Scotchlight - very cool stuff.
It is entertaining to shine a laser pointer at a stopsign three blocks away and watch it light up. And here's a pic of my bike's nighttime reflectorization using the camera flash on its lowest setting.
I've always wanted to take three hard drive platters and mount them as reflectors the way you suggest. Will have to try that now.
Great pic and good idea about the hard drive platters. I have been taking apart old 10 gb drives lately and those platters are great mirrors. Since they are round, probably be best to cut the corner out of some stiff cardboard box to mount them on.
I remember a physics post-doc talking about phase conjugate mirrors once.
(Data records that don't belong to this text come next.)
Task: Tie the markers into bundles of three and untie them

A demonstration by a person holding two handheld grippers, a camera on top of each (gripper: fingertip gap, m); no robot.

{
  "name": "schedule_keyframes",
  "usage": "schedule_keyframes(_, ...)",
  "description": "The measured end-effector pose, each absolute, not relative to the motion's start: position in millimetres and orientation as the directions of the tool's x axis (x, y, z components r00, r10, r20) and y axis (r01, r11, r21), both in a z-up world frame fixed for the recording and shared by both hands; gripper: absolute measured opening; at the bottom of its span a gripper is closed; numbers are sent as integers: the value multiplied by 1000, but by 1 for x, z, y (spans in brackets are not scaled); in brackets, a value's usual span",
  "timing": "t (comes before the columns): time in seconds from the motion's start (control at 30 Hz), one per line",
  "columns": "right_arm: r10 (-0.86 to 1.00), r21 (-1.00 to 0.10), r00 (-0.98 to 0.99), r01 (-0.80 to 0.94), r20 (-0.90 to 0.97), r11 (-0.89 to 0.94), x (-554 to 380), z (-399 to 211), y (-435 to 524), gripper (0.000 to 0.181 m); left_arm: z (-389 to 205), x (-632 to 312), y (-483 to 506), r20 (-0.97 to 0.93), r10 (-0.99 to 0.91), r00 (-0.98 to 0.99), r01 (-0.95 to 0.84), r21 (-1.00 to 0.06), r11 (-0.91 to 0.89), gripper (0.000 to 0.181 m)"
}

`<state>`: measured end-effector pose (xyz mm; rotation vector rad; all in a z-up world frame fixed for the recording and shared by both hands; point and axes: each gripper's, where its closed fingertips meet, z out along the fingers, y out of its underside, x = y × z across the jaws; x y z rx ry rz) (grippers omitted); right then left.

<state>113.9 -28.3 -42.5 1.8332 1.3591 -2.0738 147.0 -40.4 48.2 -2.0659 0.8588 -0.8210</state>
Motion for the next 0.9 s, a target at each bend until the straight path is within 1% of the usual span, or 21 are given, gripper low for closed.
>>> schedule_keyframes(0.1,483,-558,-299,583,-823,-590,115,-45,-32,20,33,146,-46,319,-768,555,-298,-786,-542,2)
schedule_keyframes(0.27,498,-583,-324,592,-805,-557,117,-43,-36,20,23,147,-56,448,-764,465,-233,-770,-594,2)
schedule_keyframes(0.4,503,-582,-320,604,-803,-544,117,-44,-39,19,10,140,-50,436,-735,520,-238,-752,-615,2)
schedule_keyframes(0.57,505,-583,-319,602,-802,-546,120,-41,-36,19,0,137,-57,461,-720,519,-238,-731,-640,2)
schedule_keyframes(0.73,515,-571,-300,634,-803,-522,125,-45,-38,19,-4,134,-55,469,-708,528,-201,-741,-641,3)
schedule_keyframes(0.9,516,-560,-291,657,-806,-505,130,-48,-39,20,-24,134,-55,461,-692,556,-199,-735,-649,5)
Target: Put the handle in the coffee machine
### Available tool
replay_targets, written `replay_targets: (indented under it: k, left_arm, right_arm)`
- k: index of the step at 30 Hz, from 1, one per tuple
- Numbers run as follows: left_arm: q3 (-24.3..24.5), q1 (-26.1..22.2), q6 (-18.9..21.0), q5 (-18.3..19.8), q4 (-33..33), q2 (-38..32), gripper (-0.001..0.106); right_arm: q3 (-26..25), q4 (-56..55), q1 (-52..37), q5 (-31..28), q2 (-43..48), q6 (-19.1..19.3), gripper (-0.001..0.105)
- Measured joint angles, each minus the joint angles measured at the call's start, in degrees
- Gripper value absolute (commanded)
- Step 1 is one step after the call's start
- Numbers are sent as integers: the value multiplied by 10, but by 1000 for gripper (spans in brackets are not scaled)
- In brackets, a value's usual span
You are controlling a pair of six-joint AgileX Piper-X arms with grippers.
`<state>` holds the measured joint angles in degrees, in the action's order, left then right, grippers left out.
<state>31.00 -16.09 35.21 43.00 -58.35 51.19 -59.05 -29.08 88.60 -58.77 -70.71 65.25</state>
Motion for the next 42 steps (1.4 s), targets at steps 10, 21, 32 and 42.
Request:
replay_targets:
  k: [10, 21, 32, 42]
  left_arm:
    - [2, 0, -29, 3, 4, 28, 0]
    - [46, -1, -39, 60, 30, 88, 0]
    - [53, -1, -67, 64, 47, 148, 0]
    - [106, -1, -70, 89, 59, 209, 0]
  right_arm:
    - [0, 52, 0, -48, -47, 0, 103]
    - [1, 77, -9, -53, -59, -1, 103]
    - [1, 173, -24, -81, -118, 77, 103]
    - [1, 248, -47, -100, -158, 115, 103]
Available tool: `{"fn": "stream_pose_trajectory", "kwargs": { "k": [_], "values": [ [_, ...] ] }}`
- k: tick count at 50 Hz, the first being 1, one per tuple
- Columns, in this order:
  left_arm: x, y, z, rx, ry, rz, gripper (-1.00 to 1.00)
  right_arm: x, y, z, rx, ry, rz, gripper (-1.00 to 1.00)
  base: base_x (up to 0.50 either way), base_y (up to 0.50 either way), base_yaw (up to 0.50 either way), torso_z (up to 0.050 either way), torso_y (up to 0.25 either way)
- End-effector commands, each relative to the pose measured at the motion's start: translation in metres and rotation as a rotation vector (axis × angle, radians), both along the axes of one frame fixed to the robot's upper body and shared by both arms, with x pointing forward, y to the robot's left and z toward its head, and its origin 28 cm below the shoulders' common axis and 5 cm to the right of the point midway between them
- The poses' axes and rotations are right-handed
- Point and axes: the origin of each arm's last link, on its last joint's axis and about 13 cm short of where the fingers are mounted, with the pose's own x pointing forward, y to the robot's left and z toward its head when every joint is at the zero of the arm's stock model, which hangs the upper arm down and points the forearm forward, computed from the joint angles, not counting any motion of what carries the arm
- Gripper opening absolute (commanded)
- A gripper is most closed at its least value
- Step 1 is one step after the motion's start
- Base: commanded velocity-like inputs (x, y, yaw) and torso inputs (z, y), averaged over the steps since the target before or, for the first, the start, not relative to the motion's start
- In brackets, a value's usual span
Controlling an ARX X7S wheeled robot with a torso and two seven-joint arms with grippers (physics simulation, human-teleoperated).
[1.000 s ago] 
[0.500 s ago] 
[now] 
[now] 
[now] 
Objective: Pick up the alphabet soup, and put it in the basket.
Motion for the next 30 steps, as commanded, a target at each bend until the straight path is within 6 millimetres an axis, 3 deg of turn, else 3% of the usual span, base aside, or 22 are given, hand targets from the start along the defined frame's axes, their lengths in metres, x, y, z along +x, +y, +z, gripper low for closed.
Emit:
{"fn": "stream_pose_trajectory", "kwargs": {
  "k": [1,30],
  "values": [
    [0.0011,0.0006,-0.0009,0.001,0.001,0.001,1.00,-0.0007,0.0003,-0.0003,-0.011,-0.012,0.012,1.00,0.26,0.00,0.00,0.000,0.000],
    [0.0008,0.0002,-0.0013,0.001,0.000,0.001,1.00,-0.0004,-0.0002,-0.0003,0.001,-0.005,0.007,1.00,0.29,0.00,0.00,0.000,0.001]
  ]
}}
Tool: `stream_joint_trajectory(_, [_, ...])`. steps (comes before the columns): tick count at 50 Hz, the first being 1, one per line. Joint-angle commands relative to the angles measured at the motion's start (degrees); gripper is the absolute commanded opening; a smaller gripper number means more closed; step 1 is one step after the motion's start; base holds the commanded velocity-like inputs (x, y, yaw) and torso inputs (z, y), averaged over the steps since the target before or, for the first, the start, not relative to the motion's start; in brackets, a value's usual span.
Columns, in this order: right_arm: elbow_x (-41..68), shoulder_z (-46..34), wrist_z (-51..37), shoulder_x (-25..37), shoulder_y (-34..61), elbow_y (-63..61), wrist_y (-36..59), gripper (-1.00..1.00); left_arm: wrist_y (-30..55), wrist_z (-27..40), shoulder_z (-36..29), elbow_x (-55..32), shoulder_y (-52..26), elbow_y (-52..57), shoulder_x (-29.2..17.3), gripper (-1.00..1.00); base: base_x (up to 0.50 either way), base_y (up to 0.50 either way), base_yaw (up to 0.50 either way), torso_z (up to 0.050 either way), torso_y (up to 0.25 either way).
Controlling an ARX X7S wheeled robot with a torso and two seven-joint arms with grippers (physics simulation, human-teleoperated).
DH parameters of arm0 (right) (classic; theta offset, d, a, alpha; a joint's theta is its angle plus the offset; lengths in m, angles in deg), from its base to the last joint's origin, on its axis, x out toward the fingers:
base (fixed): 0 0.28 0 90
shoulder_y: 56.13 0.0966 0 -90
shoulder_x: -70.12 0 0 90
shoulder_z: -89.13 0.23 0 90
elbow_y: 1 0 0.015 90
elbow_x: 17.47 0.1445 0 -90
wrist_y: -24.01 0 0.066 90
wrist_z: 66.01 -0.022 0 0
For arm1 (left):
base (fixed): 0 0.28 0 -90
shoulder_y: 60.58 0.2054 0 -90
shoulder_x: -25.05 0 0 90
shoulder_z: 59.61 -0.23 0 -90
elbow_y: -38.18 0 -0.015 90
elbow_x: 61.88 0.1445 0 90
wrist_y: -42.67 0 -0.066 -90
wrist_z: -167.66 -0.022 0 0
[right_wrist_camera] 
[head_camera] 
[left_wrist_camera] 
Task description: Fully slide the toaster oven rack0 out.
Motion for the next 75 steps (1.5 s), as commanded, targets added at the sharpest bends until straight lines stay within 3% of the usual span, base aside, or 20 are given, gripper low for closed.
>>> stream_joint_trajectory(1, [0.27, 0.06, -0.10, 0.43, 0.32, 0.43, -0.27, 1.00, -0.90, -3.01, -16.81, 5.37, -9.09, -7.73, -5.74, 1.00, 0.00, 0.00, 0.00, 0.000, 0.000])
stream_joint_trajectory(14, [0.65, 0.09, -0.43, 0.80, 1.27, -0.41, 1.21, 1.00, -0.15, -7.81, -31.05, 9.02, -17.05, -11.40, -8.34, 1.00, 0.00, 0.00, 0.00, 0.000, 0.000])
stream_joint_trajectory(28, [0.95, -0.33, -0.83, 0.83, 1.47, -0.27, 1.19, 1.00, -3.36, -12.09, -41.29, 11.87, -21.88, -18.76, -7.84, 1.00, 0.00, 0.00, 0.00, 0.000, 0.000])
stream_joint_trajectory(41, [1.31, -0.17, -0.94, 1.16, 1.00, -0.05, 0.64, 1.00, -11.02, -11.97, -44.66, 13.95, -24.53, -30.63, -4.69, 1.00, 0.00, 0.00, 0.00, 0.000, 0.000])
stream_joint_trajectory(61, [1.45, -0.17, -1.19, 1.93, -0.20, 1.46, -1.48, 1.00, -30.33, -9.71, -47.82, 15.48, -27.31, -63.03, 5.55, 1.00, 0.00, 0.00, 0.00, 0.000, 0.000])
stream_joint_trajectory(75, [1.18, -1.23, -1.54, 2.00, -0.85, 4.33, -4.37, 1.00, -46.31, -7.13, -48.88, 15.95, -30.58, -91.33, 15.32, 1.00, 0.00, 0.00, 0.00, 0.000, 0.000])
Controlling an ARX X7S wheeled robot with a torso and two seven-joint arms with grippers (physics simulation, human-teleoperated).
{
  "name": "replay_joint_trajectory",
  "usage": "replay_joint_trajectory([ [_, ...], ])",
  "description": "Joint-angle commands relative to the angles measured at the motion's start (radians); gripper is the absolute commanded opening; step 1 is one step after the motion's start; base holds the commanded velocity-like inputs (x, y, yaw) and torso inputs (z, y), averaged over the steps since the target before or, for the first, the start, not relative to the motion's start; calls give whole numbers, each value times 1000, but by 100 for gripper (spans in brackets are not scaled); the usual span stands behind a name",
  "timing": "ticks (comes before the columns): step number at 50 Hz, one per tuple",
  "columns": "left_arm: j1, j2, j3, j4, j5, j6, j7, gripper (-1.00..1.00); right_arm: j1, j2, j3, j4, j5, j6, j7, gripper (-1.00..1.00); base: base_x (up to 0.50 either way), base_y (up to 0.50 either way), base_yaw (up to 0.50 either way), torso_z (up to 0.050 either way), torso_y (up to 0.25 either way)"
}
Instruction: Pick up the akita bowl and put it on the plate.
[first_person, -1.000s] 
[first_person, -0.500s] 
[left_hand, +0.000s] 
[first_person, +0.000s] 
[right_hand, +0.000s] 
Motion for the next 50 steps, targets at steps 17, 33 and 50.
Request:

Is this essentially the same thing?
Great post about the hard drive platters! One of my Professor was discussing about this in one of his classes. I am a college sophomore with a dual major in Physics and Mathematics @ University of California, Santa Barbara. By the way, i came across these excellent physics flashcards. Its also a great initiative by the FunnelBrain team. Amazing!!!
"...on a pair of running shoes"
For a moment I thought that was a squid...
And there is no need to ruin your hard disk drives. Just switch to Linux and use your obsolete Windows CDs as mirrors. They are easier to cut to squares than glass platters.
3-sided metal reflectors, known as 'corner reflectors' are used in radar and lidar, giving a superb return for so small a cross section.
rainbows are giant retroreflectors. you can only see them when the sun is low in the sky. no noontime rainbows!
The 3M Company invented a flat retroreflective material for use in the movie industry. It is now used in many industrial measurement applications.
As it happens I have a good supply of platters from disassembling a bunch of old hard drives. Wonderful magnets, you see, from the voicecoil actuators. Usually I just give the platters to kids to play with.
The corner of a box sounds like a great way to align three platters. Will try that!